Tom Blake (surfer)

Thomas Edward Blake (March 8, 1902 – May 5, 1994) was an American athlete, inventor, and writer, widely considered to be one of the most influential surfers in history, and a key figure in transforming surfing from a regional Hawaiian specialty to a nationally popular sport.

[4] After leaving school, Blake embarked upon the nomadic lifestyle that would characterize most of his life, working a succession of jobs in Detroit, New York, and Miami.

One episode from that period that presaged his later career occurred in Detroit in 1920, when he encountered the legendary Hawaiian surfer Duke Kahanamoku at a movie theater.

He shook hands with Kahanamoku and later reported, "I felt that somehow he had included an invitation to me to come over to his own Hawaiian islands... As I look back now I realize how much I was influenced by this first contact with the man who has become the best-known personality in the history of surfing.

In 1922, he traveled to Pennsylvania to enter a ten-mile race on the Delaware River and triumphed over a field of the East Coast's top swimmers, breaking the existing record in the process.

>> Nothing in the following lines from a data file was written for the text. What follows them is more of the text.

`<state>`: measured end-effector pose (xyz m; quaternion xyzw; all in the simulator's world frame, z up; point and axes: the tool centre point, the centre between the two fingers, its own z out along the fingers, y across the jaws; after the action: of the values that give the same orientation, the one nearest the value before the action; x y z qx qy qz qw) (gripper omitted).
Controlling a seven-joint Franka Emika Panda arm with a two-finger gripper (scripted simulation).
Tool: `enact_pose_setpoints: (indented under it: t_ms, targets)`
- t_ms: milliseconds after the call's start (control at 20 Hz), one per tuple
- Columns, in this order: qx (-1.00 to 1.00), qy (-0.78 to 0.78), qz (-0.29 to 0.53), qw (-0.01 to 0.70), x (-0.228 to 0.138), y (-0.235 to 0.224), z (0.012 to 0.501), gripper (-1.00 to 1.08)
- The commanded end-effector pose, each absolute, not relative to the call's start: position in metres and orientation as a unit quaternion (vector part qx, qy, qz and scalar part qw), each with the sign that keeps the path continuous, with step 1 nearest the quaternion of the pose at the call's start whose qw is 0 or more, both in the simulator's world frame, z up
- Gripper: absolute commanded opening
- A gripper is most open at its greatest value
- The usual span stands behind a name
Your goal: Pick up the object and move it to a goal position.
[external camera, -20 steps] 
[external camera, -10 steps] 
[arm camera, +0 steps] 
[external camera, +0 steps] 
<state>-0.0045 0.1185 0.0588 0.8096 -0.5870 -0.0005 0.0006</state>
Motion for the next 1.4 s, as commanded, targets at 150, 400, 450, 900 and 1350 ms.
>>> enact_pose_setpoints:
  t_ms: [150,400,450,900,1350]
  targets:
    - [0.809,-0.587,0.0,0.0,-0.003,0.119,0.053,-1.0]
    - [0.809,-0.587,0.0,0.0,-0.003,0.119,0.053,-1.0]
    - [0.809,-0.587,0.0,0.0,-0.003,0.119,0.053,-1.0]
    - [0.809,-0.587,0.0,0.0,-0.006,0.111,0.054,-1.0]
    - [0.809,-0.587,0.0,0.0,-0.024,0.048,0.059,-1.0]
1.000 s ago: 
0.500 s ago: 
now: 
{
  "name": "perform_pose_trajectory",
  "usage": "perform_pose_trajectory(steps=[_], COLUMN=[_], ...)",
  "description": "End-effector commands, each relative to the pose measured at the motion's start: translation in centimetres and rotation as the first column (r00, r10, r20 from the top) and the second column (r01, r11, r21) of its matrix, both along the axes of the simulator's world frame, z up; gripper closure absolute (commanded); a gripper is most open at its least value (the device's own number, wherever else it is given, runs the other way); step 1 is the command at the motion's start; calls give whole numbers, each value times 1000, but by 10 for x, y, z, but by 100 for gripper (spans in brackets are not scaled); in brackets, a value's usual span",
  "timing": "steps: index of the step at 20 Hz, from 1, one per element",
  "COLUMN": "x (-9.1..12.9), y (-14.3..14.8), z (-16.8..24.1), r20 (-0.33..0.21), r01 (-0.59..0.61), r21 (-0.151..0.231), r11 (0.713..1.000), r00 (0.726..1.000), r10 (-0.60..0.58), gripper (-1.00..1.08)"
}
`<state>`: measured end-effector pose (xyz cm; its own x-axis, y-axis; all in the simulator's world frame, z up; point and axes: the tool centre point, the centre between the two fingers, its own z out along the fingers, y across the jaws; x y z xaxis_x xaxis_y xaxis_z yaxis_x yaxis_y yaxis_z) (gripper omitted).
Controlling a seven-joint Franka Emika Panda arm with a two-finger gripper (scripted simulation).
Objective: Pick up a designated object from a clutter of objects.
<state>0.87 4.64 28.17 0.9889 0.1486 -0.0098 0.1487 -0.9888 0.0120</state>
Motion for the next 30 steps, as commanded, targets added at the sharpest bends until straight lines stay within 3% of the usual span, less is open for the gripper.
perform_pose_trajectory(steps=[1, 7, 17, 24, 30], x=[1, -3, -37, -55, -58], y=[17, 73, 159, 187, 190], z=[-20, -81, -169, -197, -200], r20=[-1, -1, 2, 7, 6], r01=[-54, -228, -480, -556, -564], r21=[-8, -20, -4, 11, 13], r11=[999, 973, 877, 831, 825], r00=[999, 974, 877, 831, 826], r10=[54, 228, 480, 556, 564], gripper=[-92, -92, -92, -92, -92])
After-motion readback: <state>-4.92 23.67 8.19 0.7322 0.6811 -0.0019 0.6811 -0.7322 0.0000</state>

Back on the mainland, in September 1927, Blake and his friend Sam Reid became the first to surf Malibu Point, and in 1928, he organized, and then won, the first Pacific Coast Surfriding Championship.

However, his victory sparked some resentment among his native Hawaiian friends, feeling that the new board had given him unfair advantage, and Blake stopped entering races after this.

Then on August 1, 1936, he set a milestone that still stands: entering the waves at Kalehuawehe near Waikiki, he made a run estimated at 4,500 feet, the longest recorded surf ride in history.

Blake initially sought to build lighter olos by drilling hundreds of holes in the board, then covering the openings with a thin outer layer.

In 1932, he received a patent for his hollow surfboard design "and opened the sport up to hundreds of people who weren't able to muscle the heavy plank boards down the beach and into the water.

"[12] Blake’s internally braced hollow wooden surfboards were eventually superseded by laminated boards with an interior layer of balsa, then by foam-and-fiberglass designs, but another of his innovations remains a fixture of modern surf- and paddleboards, the "skeg" or fin.

As one author wrote, "The modern sport of windsurfing can be traced back to the 1930s when a surfer named Tom Blake, whose arms became particularly tired one afternoon from paddling his board out to catch the waves, thought he should be able to use the wind for propulsion.” For his first experiment, he simply used an umbrella, but subsequently refined the design, adding a proper sail and a foot-controlled rudder.

[18] Nonetheless, Blake’s innovations were significant, and a photo spread of his work that was published in 1935 in National Geographic magazine helped call attention to the potential his device offered.

[20] Later in life, Blake devoted a great deal of his thought to matters of philosophy, and in 1969, published an essay, "Voice of the Wave," which approached surfing from a metaphysical perspective.

Offering acknowledgments to "Descartes, Marcus Aurelius, Epictetus, Socrates, Aristotle, Gautama, Lao Tsu, Confucius, Zeno, Mohammed;... Swedenborg, Spinoza, Emerson, Thoreau, Bacon, Schweitzer, Galileo, Copernicus, Albert Einstein" and many others, the book explored topics as diverse as immortality, vegetarianism, and the nature of God.

[21] It is clear that the book is the culmination of a long process of contemplation: some eighteen years before its publication, he carved its essential message, “NATURE=GOD”, into a secluded rock face on the Lake Superior shoreline near his hometown of Washburn.

For the next three decades, from 1955 well into the 1980s, Blake lived wherever the mood took him: in California at Malibu, Ventura, and in the Imperial Valley on the shore of the Salton Sea; in Florida, at Boca Raton; and finally back to Wisconsin.

His friend and biographer Gary Lynch reported that in those days, Blake owned one plate, one knife, one fork, one dish, and one chair.

He quickly renewed his ties to the community, spending much of his remaining years living in his van at a park on the Lake Superior shoreline, where he was seen as a friendly eccentric who was more than happy to give swimming and paddling lessons to local teenagers.

[28] No discussion of Blake's life would be complete without mention of his long-term commitment to vegetarianism, a philosophy that he adopted with evangelical zeal.

In a 1955 article reporting Blake's departure from the island, the Honolulu Star-Bulletin reminisced about the sight of the great surfer as, "Late in the evening... he would seek his way back to (his) tiny boat, carrying a brown paper sack containing carrots, celery, a loaf of bread, some cheese (and) ice cream for his lonely evening meal.

Blake placed surfboards, paddleboards, and life saving equipment within reach of the interested athlete, lifeguard, and seaside visitor.

And while the great Duke nobly represented a spiritual tie to his ancient Hawaiian sport, it was Blake who provided the modern mode for all who came after.